Some of the imperialist leaders appear to be lobbying for a restructuring of institutions like the International Monetary Fund and World Bank in order to make them better equipped to protect the profits of the transnational corporations and banks.

Indeed, the neoliberal economic model traditionally pushed by the IMF and World Bank has contributed to the global scope of the current meltdown.

By making aid to developing countries contingent upon financial market liberalization, among other “Washington Consensus” policy prescriptions, the IMF and the World Bank helped foster a growing cross-border interconnection between streams of finance capital. This increasing interconnectedness is one reason the crisis has spread so quickly and so thoroughly across borders.

When discussing the need for a world economic summit, Sarkozy said there needs to be “a new capitalism.” “We don’t want all this to start again; we want lessons to be learned,” he said.

But if there is any lesson to be learned, it is that economic crisis is inherent in the capitalist mode of production. There is no such thing as capitalism without crisis. Crisis is written into the very DNA of capitalism.

The anarchy of capitalist production ensures that crises of overproduction will always occur. As long as production is undertaken with the goal of obtaining profits and not with the goal of meeting actual needs, the next crisis will inevitably be right around the corner.

This crisis was not caused just by a lack of regulation in the financial markets or corruption on Wall Street. It was caused by capitalism and there is no permanent solution that doesn’t include the overthrow of capitalism and the creation of socialism.

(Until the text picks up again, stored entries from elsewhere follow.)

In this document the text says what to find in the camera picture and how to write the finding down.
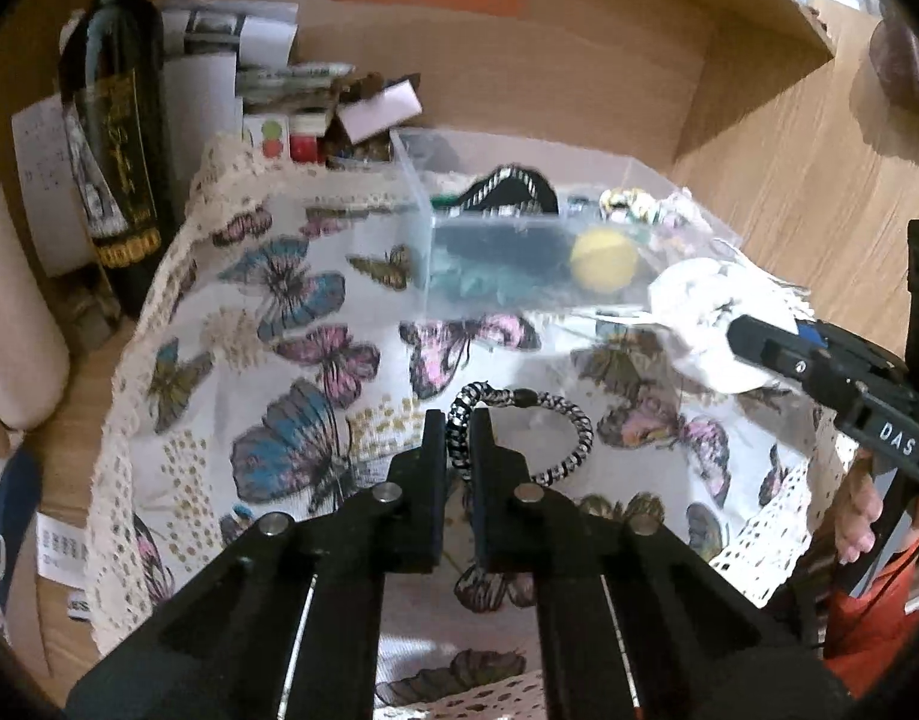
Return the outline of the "person's right hand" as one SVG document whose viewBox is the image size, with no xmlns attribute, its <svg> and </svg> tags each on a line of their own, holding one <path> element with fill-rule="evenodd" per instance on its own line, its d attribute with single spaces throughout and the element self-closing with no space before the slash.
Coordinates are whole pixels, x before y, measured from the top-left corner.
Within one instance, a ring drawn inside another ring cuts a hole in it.
<svg viewBox="0 0 919 720">
<path fill-rule="evenodd" d="M 853 564 L 868 554 L 875 546 L 873 525 L 884 509 L 884 500 L 876 491 L 871 476 L 873 456 L 868 450 L 858 449 L 853 455 L 850 472 L 840 484 L 839 499 L 834 504 L 835 550 L 840 564 Z M 905 553 L 919 543 L 919 496 L 914 505 L 914 515 L 909 531 L 899 546 Z"/>
</svg>

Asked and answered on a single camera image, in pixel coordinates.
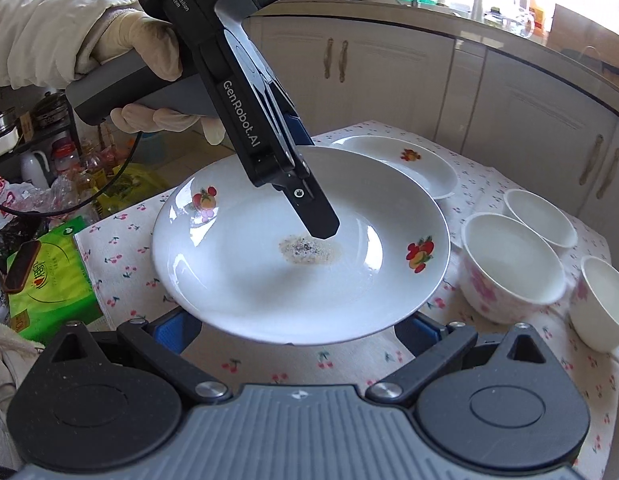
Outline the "beige sleeve forearm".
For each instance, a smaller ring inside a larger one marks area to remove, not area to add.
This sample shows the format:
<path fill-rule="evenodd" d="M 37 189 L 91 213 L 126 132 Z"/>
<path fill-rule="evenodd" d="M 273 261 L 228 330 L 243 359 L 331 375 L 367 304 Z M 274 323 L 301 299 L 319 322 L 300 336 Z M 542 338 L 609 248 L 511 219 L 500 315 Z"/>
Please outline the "beige sleeve forearm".
<path fill-rule="evenodd" d="M 99 62 L 98 40 L 135 0 L 0 0 L 0 87 L 66 88 Z"/>

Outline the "white gloved left hand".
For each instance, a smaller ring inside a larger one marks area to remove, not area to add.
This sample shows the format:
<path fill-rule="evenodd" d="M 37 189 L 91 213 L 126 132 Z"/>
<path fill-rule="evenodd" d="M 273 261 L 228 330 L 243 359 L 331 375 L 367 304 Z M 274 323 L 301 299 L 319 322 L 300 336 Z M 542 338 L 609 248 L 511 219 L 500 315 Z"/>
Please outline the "white gloved left hand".
<path fill-rule="evenodd" d="M 212 145 L 225 128 L 196 70 L 168 23 L 142 11 L 112 15 L 100 36 L 91 31 L 98 66 L 67 88 L 78 117 L 96 126 L 110 118 L 127 133 L 182 132 L 199 125 Z"/>

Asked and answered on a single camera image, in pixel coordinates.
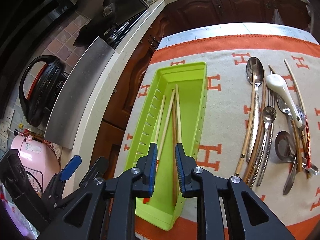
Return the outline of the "pale red-banded chopstick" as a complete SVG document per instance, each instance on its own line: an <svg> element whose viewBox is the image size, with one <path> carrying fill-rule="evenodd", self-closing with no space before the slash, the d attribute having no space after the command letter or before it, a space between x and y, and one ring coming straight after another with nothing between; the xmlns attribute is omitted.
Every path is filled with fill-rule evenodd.
<svg viewBox="0 0 320 240"><path fill-rule="evenodd" d="M292 77L292 81L293 81L293 84L294 84L294 87L296 89L297 96L298 96L299 106L301 107L301 109L302 109L302 111L303 111L303 113L305 115L306 126L305 126L305 129L303 131L303 135L306 137L306 144L307 144L307 151L305 152L305 157L307 158L307 167L310 168L310 166L311 166L311 142L310 142L310 131L309 131L308 117L305 114L305 106L304 106L302 94L300 92L298 83L296 81L296 78L295 78L295 76L294 76L294 74L292 72L292 69L291 69L287 59L284 59L284 63L285 63L285 65L286 65L286 67L287 67L287 69L289 71L289 74Z"/></svg>

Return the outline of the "stainless steel counter panel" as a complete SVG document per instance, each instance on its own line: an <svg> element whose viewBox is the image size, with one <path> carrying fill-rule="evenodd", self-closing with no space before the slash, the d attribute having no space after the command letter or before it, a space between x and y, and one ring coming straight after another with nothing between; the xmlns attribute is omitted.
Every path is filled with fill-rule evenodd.
<svg viewBox="0 0 320 240"><path fill-rule="evenodd" d="M67 77L51 111L44 139L72 149L93 89L114 49L97 37Z"/></svg>

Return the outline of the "black gas stove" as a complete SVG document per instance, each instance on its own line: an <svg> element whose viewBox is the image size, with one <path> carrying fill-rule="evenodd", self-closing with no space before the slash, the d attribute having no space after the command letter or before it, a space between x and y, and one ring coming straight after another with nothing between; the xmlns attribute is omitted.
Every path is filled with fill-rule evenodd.
<svg viewBox="0 0 320 240"><path fill-rule="evenodd" d="M76 47L87 47L100 37L116 48L148 9L143 0L79 0L78 5L78 11L89 22L80 28L74 41Z"/></svg>

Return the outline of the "pink gas cylinder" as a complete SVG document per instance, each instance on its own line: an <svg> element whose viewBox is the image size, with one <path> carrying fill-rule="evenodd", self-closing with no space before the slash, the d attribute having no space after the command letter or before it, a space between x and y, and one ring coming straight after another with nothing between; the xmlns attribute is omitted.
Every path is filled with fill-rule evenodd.
<svg viewBox="0 0 320 240"><path fill-rule="evenodd" d="M29 182L36 193L42 196L51 178L61 170L56 154L40 135L28 129L24 132L15 129L13 135L15 137L10 148L18 150Z"/></svg>

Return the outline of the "white ceramic soup spoon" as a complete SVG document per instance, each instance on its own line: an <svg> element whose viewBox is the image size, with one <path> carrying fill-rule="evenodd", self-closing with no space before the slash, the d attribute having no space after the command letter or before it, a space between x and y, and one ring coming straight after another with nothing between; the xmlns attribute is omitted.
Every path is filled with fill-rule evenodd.
<svg viewBox="0 0 320 240"><path fill-rule="evenodd" d="M298 128L303 125L302 119L298 113L297 107L289 93L288 86L284 78L278 74L270 74L266 78L266 84L269 89L277 93L290 109L293 120Z"/></svg>

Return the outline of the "steel round soup spoon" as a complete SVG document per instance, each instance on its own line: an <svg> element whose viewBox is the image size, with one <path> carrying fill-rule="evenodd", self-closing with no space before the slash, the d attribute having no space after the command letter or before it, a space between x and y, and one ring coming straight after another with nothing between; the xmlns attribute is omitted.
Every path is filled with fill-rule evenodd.
<svg viewBox="0 0 320 240"><path fill-rule="evenodd" d="M292 163L291 170L289 172L289 175L287 176L284 189L283 189L283 195L287 195L294 184L296 173L297 173L297 157L293 153L293 150L291 149L291 138L287 131L280 131L275 139L274 147L276 150L277 157L287 163Z"/></svg>

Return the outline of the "medium steel spoon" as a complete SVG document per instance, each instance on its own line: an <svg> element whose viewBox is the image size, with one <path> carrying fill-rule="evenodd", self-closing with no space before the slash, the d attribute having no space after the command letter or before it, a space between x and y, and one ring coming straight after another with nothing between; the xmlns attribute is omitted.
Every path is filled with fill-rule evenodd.
<svg viewBox="0 0 320 240"><path fill-rule="evenodd" d="M257 178L257 186L261 185L261 182L263 180L263 176L265 174L266 165L268 162L268 156L270 151L269 144L271 139L271 129L272 125L276 119L277 111L273 106L266 106L263 109L263 123L264 123L264 136L263 136L263 142L261 145L261 153L260 158L258 161L258 166L256 171L260 172L259 177Z"/></svg>

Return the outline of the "orange beige H-pattern cloth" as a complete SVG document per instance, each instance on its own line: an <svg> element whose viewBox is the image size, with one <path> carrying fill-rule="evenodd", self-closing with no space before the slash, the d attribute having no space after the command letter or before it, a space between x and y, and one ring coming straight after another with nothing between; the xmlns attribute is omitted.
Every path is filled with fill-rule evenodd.
<svg viewBox="0 0 320 240"><path fill-rule="evenodd" d="M319 165L319 45L306 38L281 35L228 35L202 38L183 33L164 38L154 53L138 91L127 125L116 175L126 169L140 111L159 68L203 61L207 65L207 101L197 163L220 177L230 177L238 163L250 111L251 86L246 63L257 57L266 71L281 75L294 99L300 89L311 132L311 160ZM290 171L271 152L256 194L288 226L296 239L307 239L319 222L319 176L296 175L291 191L283 195Z"/></svg>

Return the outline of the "brown bamboo chopstick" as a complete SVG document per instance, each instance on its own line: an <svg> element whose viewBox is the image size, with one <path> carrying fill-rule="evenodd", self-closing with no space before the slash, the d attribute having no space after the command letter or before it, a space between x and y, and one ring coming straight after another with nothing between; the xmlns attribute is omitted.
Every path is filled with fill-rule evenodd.
<svg viewBox="0 0 320 240"><path fill-rule="evenodd" d="M300 138L299 135L299 128L296 126L294 120L292 119L291 124L293 124L293 132L294 132L294 136L295 136L295 141L296 141L296 157L297 157L297 171L300 172L302 171L302 154L300 153L300 146L303 145L302 140ZM308 175L308 171L306 171L306 176L307 178L310 178L311 175Z"/></svg>

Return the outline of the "lime green utensil tray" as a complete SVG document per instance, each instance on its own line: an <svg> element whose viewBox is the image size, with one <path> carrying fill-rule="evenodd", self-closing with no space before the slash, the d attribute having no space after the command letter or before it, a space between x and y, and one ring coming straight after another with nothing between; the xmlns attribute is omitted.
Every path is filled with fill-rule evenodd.
<svg viewBox="0 0 320 240"><path fill-rule="evenodd" d="M207 99L207 65L205 62L182 61L166 67L150 66L142 82L144 89L138 92L127 125L132 139L125 142L125 170L134 167L137 160L148 153L150 143L154 142L161 101L163 95L166 95L157 141L159 150L171 93L176 84L180 97L182 145L187 156L196 158ZM172 150L171 111L163 151L158 161L153 195L147 201L138 199L136 204L137 216L166 231L172 229L184 206L179 187L176 205L172 204Z"/></svg>

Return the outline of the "small steel spoon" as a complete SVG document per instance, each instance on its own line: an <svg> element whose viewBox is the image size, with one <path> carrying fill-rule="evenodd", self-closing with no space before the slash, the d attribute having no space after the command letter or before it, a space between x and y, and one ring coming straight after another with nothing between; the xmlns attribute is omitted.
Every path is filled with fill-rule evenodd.
<svg viewBox="0 0 320 240"><path fill-rule="evenodd" d="M289 134L290 134L290 147L293 149L293 152L296 152L296 141L293 132L293 124L291 124L292 116L289 107L287 106L286 102L282 99L280 95L277 94L277 105L279 110L286 116L286 121L289 127Z"/></svg>

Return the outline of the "large steel spoon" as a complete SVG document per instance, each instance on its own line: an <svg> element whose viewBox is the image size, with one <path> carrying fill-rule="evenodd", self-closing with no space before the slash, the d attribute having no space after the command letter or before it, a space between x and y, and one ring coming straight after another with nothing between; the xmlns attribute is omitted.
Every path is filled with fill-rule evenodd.
<svg viewBox="0 0 320 240"><path fill-rule="evenodd" d="M250 57L246 64L246 73L249 83L253 87L253 106L251 110L253 111L253 121L252 128L249 134L248 150L246 154L246 161L249 162L251 154L253 151L254 143L257 138L258 126L259 126L259 110L260 101L258 88L263 83L264 80L264 68L262 63L257 57Z"/></svg>

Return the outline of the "steel fork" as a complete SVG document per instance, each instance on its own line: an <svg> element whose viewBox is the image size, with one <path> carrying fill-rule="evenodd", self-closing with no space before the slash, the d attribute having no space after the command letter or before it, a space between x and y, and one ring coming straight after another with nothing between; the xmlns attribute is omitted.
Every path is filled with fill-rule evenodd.
<svg viewBox="0 0 320 240"><path fill-rule="evenodd" d="M303 135L303 131L306 126L305 115L299 105L296 105L296 108L299 113L300 119L302 121L302 126L298 130L299 130L300 138L303 143L303 150L304 150L303 152L305 153L307 151L306 137ZM308 175L315 175L316 176L318 174L319 170L315 165L311 164L310 168L307 167L307 158L306 157L302 158L302 162L303 162L302 167L304 168L305 171L308 171Z"/></svg>

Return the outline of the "light bamboo chopstick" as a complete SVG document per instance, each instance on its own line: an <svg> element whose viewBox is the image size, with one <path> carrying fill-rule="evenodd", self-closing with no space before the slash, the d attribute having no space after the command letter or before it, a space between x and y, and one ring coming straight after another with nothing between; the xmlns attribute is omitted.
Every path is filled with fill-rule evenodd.
<svg viewBox="0 0 320 240"><path fill-rule="evenodd" d="M248 124L247 124L247 131L246 131L244 143L242 146L240 158L239 158L239 161L238 161L235 173L234 173L234 175L237 177L239 176L239 174L241 172L241 168L242 168L243 162L245 160L245 156L246 156L246 153L248 150L248 145L249 145L249 137L251 134L252 124L253 124L253 112L254 112L253 109L254 109L254 101L255 101L255 99L254 99L254 97L255 97L255 88L254 88L255 77L254 77L254 75L252 75L249 78L249 81L252 82L251 105L250 105L250 112L249 112L249 118L248 118Z"/></svg>

While announcing the emergency world economic summit, Bush said,

“it is essential that we preserve the foundations of democratic capitalism.”

For billions of workers and oppressed people around the globe who are homeless, jobless and hungry, it is getting harder and harder to see what exactly about this rotten, exploitative and crisis-prone system is worth saving.

When the imperialist leaders convene to advance their ideas on how to save the capitalist system, they can be assured that militant workers and activists will be there to meet them, ready to advance ideas of their own.